■ What is being asked:
Whenever a line of the material contains the string "sample", it should be copied.

■ Input for this task:
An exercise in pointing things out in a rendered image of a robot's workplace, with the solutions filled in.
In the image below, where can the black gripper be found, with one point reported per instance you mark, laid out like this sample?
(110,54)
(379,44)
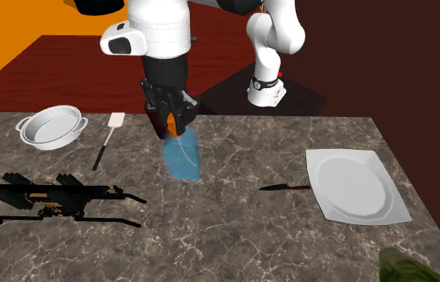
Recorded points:
(165,74)

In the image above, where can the blue bottle with orange cap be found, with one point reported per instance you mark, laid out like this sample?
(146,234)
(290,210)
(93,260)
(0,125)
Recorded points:
(184,160)

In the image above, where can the black crossbow toy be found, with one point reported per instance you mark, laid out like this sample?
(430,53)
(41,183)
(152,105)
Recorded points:
(63,195)

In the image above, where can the dark green rounded object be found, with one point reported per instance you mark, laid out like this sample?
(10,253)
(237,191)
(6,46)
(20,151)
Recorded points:
(403,269)

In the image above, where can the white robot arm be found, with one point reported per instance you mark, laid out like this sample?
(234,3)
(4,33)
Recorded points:
(165,27)

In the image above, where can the dark robot stand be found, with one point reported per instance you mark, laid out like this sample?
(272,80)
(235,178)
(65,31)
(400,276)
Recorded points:
(227,97)

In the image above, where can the white square plate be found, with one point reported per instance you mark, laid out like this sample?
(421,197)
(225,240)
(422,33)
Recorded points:
(352,187)

■ The completed task:
In the image below, where can the black gripper be found, with one point reported per instance you mark, laid out like this sample?
In the image above, where can the blue bottle with orange cap be found, with one point reported per instance you mark, laid out like this sample?
In the image above, where can the black crossbow toy be found, with one point reported per instance you mark, laid out like this sample?
In the image above, where can the dark green rounded object be found, with one point reported per instance you mark, laid out like this sample?
In the image above, where can the white robot arm be found, with one point reported per instance you mark, laid out like this sample?
In the image above, where can the dark robot stand be found, with one point reported per instance you mark, laid out like this sample?
In the image above, where can the white square plate be found, with one point reported per instance you mark, laid out like this sample?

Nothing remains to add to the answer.